« Mes amis », Emmanuel Bove

          Premier roman d’Emmanuel Bove, publié en 1924, Mes amis s’inscrit dans l’époque de la crise du roman et du subjectivisme. Écrivain du désenchantement, Bove met ici en scène un personnage velléitaire, Victor Bâton, qui passe ses journées à ne rien faire. Victor Bâton semble condamné à la paresse, la solitude et la pauvreté mais n’agit pas et s’enfonce dans l’opacité de l’existence. Habité par un sentiment de persécution, il vit avec l’angoisse d’être confronté à l’incompréhension des autres, ce qui n’est pas sans nous rappeler le personnage de Meursault, son apparente indifférence et son irresponsabilité chronique. Mais, faute d’être dirigées vers autrui, les émotions de Meursault sont investies dans son corps et si le héros de l’Etranger semble finalement doué pour jouir des plaisirs de ce monde et affronter la vie dans toute sa nudité, le narrateur de Mes amis, encombré d’un corps maladroit, ne parvient pas à dépasser l’étrange douleur d’exister. Dans le monde d’E.Bove, ce n’est pas seulement Dieu qui est mort mais également l’Humanisme, et le tragique l’emporte.

          Mes amis est une oeuvre à (re)découvrir impérativement. Voilà un roman incroyablement moderne, une sorte de monologue aux phrases concises et aux formules insolites, une vision désenchantée du monde qui a l’audace et le talent de nous faire rire – malgré tout.
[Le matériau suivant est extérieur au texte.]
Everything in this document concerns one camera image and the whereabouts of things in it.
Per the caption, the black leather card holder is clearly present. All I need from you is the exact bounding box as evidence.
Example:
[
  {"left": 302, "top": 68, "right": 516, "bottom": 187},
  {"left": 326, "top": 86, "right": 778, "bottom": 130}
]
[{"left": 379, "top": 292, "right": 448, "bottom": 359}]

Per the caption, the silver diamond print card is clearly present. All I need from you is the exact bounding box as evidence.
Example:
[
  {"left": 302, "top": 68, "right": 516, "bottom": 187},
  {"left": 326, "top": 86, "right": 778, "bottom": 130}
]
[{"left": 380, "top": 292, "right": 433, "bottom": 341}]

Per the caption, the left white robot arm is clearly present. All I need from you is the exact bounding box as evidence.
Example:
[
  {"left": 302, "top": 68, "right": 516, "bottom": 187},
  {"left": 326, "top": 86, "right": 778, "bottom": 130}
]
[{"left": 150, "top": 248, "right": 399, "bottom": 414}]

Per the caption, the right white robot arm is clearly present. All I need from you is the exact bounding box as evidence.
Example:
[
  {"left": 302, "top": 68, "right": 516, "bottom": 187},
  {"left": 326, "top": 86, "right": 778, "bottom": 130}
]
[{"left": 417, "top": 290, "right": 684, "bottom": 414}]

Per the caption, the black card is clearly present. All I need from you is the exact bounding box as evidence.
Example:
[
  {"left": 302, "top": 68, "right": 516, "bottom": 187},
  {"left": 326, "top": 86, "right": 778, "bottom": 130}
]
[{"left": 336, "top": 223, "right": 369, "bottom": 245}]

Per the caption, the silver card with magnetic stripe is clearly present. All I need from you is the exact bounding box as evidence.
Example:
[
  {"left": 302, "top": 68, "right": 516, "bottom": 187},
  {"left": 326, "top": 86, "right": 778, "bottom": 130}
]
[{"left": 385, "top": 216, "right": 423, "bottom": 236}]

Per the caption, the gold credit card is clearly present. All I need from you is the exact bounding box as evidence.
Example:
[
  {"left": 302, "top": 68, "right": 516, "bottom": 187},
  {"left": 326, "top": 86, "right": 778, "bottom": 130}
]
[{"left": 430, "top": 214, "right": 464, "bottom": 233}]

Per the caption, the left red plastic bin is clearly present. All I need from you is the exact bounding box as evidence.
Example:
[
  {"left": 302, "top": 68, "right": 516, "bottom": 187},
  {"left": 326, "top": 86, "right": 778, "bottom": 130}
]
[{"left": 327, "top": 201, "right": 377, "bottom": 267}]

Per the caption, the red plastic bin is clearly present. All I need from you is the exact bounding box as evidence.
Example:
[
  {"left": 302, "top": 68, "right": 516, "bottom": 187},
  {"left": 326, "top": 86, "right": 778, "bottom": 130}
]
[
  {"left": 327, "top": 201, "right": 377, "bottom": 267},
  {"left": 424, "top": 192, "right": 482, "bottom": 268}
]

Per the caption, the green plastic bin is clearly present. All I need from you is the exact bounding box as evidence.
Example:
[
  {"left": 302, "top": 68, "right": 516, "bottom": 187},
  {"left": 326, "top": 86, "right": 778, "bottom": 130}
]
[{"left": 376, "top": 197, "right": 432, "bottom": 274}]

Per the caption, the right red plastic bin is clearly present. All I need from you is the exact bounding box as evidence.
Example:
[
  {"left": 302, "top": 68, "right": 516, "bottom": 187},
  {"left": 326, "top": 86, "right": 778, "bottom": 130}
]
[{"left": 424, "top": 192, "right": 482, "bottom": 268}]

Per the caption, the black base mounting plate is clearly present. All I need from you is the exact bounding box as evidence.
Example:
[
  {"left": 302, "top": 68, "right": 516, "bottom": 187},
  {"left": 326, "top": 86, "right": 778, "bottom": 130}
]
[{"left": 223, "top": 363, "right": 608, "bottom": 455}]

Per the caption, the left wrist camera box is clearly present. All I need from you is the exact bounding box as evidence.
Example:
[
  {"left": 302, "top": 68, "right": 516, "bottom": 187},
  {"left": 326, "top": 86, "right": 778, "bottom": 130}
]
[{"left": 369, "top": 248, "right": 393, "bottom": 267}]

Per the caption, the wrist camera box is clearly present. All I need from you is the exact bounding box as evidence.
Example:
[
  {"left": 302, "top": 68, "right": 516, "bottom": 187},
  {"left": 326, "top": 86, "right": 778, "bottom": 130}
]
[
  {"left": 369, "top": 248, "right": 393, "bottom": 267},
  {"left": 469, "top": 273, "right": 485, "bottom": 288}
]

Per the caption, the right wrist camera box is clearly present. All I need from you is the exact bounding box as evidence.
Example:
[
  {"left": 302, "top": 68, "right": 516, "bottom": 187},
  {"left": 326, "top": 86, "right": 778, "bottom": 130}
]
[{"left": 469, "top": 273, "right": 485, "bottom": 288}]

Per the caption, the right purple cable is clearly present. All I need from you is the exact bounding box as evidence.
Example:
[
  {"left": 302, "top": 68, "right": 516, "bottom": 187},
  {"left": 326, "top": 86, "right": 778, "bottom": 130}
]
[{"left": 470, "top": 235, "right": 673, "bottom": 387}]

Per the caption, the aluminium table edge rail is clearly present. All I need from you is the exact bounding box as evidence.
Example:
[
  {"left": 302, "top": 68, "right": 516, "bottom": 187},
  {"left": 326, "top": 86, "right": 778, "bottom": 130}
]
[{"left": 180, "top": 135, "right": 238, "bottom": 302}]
« Je n’avais pas l’intention de mourir, mais inspirer de la pitié m’a souvent plu. Dès qu’un passant s’approchait, je me cachais la figure dans les mains et reniflais comme quelqu’un qui a pleuré. Les gens, en s’éloignant, se tournaient. La semaine dernière, il s’en est fallu de peu que je ne me fusse jeté à l’eau, pour paraître sincère. »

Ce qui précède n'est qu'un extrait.